Usually, a nation has a single narrative story of its founding, purpose and values. We are caught between two narrative stories creating the great American Contradiction; a narrative of exclusive individuality and a separate narrative of inclusive equality, and it is convulsing the U.S. today. Equality has always been a contentious subject in America. At its best, it means not only equality before the law but also equity of interests in the community. At its worst, it is a demand for equality of attributes and outcomes. Individuality has never been a contentious subject in America. At its best, it means the liberty to chart one’s course in life without interference. At its worst, it is a demand for exclusivity and privilege. I believe the current American struggle is between equality at it best (inclusion of all citizens in the life of the nation) and individuality at its worst (privilege and exclusive control of the few over the life of the nation). A struggle between previously oppressed and currently marginalized minorities (based on race, ethnicity, gender, sexual orientation, etc.) asking to be full participants in the life of the nation versus a privileged white, straight, Christian majority caste intent on maintaining exclusive control over national life and marginalizing any who are not part of the caste.
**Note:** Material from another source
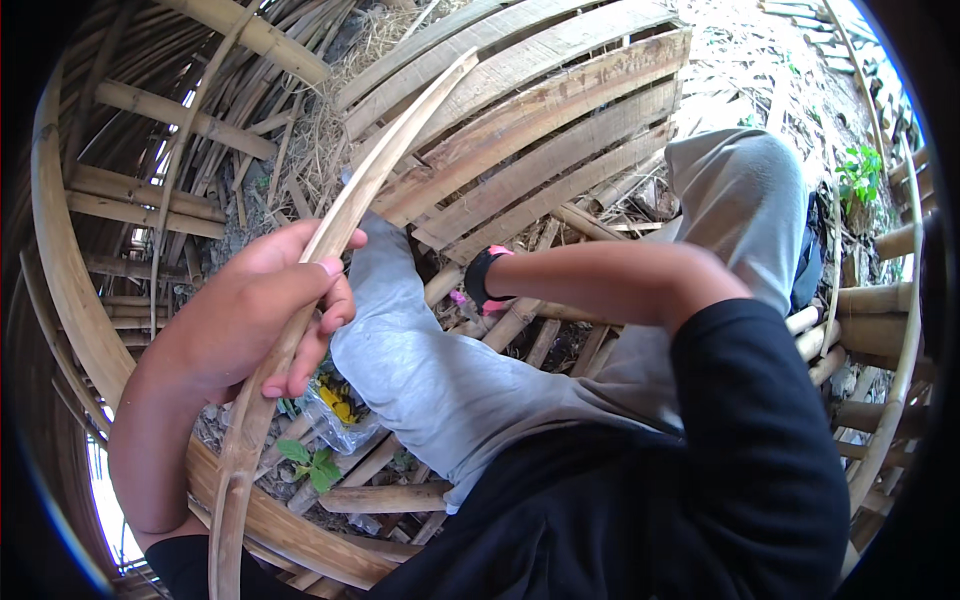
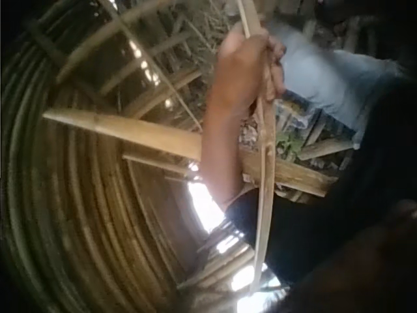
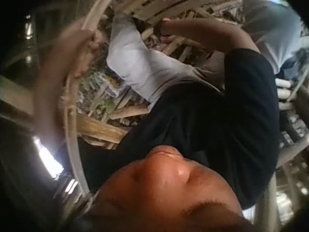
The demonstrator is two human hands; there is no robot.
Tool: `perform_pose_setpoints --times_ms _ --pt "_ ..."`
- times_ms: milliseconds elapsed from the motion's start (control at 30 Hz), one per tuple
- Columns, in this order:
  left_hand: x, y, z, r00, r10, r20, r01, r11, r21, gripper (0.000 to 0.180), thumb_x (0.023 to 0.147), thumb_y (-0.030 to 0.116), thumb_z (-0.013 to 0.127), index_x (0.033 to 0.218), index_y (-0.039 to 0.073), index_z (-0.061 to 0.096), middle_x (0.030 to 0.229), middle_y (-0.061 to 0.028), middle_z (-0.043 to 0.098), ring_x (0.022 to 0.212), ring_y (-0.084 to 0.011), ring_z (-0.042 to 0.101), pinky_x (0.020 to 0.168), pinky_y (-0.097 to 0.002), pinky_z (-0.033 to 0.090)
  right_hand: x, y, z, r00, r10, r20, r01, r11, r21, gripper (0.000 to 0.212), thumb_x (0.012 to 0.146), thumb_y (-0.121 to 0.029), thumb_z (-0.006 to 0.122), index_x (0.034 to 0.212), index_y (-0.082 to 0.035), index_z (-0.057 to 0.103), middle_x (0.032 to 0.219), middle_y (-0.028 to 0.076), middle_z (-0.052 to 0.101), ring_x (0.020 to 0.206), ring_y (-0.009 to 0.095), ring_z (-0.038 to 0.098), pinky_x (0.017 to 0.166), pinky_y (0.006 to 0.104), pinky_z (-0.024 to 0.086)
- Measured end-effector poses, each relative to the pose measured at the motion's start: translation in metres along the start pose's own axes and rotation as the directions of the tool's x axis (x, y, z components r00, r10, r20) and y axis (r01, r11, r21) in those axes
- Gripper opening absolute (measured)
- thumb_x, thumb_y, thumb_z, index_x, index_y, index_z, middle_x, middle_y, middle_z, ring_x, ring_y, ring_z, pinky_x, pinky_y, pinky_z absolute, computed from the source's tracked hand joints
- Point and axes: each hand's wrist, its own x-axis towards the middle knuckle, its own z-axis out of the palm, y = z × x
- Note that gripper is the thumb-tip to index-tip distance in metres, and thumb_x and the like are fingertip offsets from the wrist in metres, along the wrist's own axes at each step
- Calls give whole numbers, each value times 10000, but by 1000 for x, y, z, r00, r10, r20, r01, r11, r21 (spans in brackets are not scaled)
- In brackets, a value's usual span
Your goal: The person sits and uses a knife to shave and smooth a long bamboo strip, repeatedly drawing the blade along its length to remove thin shavings. The person rotates the strip and adjusts grip to work different sides.
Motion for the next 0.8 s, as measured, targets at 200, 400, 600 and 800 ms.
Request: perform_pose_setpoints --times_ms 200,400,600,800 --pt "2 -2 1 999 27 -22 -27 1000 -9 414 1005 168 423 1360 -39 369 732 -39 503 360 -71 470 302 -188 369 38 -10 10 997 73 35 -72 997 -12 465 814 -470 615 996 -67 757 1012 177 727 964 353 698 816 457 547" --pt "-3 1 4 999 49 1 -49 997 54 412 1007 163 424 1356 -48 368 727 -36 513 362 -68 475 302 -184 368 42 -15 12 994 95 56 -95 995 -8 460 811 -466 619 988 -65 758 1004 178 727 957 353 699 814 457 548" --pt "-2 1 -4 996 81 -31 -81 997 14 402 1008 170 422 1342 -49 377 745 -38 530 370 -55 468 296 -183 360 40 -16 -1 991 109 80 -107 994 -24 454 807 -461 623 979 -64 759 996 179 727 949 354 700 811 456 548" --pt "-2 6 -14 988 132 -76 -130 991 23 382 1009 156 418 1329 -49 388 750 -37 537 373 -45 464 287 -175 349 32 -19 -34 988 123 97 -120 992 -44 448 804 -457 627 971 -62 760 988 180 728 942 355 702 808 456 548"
The former look to the new founding of America as a result of the Civil War, the later looks to the first founding of America based on the Revolutionary War which overstated the injustices endured by the colonists and understated the injustices inflicted by the colonists on African and Native Americans.
The Great Inversion
The rights enshrined and protected by the Constitution are those of the states, not the people. The Constitution does not provide a solid guarantee of individual rights, the ‘Bill of Rights, notwithstanding. The equality of the states, the universal suffrage of the States is persevered, not the equality or universal suffrage of individuals by the Constitution. The states, not the people, are the parties to the Constitution. At the writing of the Constitution, the Federal government was seen as the potential threat to individual liberty and the states as the guardians of that liberty. Thus, the Constitution and the enumerated rights were intended to constrain the new Federal Government, not the State Governments. The current reality is the quite the opposite, it is the states that are the threat to individual liberty and provide the laboratories of tyranny; the Federal Government is now the important protector of individual rights. The problem is that this modern reality functions within an 18th Century framework designed to constrain and limit the Federal government but empower and protect the states based on the archaic understanding of the division of powers at that time. The original Bill of Rights retrains the Federal government, not the state governments. It is not until the 14th Amendment that the states are incorporated into the ‘Bill of Rights’ protections. The Reconstruction Constitution established the primacy of individual rights over state’s rights.